Allerdings spricht Paul Pétridès in seiner 1978 erschienenen Autobiografie mit dem Titel Ma chance et ma réussite [~ Mein Glück und mein Erfolg] von einem Brief, den ihm am 30. April 1976 eine Dame namens Liane Stern geschickt hatte. Bei diesem Namen handelt es sich zweifelsohne um einen von Léone Kruger verwendeten Decknamen. Sie schreibt:
„Und es ist ja wohl die Höhe, dass man Sie beschuldigt, Antisemit gewesen zu sein! Sie haben nicht nur Juden geholfen, sondern auch meinen Mann Simon Kruger (russischer Jude, inzwischen verstorben) gerettet.
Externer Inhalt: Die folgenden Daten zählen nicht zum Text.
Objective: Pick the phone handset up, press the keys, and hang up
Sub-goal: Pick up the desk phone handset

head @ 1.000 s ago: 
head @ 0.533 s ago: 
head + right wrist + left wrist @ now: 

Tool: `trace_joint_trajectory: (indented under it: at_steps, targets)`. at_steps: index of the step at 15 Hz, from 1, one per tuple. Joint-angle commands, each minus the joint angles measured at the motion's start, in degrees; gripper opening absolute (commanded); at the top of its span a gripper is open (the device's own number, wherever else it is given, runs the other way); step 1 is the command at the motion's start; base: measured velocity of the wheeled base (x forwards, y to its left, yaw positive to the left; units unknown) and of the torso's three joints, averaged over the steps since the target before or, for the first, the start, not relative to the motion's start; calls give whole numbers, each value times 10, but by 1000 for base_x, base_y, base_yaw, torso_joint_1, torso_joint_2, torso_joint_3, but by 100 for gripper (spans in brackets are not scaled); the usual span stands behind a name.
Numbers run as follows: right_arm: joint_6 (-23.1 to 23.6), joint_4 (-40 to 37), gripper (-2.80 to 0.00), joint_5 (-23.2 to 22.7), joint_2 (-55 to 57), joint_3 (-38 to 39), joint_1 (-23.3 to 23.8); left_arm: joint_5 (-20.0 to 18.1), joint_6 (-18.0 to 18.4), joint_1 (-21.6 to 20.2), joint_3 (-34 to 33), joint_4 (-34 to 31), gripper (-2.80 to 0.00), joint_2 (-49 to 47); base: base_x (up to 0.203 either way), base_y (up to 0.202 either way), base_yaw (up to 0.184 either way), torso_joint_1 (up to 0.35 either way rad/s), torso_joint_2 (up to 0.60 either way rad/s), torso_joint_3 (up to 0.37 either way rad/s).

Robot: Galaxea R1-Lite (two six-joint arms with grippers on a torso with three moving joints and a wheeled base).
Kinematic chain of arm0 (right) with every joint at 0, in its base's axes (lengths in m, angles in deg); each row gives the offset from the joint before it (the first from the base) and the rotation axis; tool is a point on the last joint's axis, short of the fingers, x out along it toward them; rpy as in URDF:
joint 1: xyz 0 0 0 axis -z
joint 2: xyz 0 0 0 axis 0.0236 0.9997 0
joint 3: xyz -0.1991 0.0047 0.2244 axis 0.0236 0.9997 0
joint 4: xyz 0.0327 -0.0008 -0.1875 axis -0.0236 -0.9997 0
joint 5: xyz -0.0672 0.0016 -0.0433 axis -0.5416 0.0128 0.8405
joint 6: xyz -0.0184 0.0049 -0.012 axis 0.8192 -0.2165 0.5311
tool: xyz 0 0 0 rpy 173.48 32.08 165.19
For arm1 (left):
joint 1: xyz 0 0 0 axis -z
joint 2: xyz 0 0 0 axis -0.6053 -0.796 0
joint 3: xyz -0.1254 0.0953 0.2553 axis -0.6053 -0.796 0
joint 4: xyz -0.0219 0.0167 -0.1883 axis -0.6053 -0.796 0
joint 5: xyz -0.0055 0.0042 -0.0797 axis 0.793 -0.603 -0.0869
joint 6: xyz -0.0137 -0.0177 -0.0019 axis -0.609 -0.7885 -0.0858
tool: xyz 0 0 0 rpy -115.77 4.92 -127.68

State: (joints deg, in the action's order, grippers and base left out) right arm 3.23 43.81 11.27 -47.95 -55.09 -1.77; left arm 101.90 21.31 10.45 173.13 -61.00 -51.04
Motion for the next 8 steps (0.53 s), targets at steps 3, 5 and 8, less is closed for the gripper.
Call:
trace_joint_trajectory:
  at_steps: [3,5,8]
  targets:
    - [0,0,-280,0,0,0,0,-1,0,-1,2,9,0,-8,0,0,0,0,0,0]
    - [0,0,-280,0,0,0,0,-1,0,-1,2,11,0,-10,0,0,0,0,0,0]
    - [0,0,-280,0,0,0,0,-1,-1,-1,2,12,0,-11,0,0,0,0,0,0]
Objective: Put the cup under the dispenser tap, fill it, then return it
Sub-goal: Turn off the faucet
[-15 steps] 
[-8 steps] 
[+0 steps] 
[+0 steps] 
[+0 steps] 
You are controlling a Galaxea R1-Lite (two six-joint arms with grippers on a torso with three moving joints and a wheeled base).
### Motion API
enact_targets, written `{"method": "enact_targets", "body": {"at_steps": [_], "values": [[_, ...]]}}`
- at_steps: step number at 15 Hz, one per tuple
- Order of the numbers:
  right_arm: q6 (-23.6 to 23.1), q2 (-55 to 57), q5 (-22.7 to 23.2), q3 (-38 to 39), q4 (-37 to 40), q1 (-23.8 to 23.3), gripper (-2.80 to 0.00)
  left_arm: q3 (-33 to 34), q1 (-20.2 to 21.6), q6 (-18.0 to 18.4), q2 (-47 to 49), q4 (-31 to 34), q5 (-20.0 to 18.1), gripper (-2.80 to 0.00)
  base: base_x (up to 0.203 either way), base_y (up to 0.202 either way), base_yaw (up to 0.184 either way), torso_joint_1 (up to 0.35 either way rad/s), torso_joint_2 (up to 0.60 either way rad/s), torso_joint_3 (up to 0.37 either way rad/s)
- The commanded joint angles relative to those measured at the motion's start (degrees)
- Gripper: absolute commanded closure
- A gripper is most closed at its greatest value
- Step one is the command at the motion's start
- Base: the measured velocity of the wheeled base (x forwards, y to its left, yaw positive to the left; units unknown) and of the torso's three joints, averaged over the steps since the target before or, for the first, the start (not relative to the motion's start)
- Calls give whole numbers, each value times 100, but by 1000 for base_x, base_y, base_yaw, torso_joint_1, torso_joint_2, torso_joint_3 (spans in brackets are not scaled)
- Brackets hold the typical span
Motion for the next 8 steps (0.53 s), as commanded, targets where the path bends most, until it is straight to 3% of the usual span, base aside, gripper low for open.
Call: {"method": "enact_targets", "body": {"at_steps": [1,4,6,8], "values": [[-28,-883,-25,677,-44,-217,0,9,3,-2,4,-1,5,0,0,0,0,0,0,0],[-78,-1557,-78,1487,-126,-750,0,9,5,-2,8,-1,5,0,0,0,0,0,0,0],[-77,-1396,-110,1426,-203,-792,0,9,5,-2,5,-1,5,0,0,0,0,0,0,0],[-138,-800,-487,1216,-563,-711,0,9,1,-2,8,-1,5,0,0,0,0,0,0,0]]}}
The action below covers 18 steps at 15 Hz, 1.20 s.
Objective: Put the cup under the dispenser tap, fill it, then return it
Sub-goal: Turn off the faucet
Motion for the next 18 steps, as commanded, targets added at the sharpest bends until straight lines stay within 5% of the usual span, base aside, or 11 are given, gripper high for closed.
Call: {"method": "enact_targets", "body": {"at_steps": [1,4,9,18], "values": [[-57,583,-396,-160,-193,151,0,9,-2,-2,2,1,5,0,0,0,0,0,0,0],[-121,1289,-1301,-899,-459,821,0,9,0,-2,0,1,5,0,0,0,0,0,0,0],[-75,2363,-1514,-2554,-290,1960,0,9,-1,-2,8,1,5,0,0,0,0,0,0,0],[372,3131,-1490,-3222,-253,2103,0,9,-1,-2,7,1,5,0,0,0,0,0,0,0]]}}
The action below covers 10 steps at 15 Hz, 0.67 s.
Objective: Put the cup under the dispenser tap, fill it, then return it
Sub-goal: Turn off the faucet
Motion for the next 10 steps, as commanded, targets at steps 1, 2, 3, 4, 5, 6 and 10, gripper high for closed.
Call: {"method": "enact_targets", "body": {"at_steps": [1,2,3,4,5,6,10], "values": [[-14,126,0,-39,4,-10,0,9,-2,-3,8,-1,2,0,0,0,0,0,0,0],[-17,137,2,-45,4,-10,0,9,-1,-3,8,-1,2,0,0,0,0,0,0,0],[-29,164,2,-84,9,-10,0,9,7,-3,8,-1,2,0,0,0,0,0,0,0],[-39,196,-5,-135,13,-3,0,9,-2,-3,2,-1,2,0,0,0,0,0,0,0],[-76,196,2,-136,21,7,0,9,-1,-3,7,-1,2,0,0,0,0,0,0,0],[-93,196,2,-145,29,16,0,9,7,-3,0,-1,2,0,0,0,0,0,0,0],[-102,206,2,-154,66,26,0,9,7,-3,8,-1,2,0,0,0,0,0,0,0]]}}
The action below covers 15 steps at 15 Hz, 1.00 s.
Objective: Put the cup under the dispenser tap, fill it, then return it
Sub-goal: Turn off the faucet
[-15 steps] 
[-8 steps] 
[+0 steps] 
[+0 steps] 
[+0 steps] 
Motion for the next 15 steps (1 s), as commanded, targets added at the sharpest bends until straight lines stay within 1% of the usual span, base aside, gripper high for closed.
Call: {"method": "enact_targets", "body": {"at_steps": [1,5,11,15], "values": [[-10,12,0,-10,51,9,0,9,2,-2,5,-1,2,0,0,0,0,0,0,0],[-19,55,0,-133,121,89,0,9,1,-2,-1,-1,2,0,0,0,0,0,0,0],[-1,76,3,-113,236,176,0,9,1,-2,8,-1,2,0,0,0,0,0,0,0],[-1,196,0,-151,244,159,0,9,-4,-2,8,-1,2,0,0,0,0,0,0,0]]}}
Dank Ihrer Hilfe konnte ein russischer Pfarrer ihm eine Bescheinigung besorgen, dass er nur Halbjude war, denn er hatte einen evangelischen Vater, den dieser Pfarrer in Russland gekannt haben soll. Trotz endloser Denunziationen konnten wir während der Besatzungszeit in Paris bleiben. Das Pétain-Gesetz schützte die mit Katholiken verheirateten Halbjuden.“7
Offensichtlich hat Léone Kruger ihrem Schwager Paul Pétridès nur geholfen, um ihren Mann zu schützen.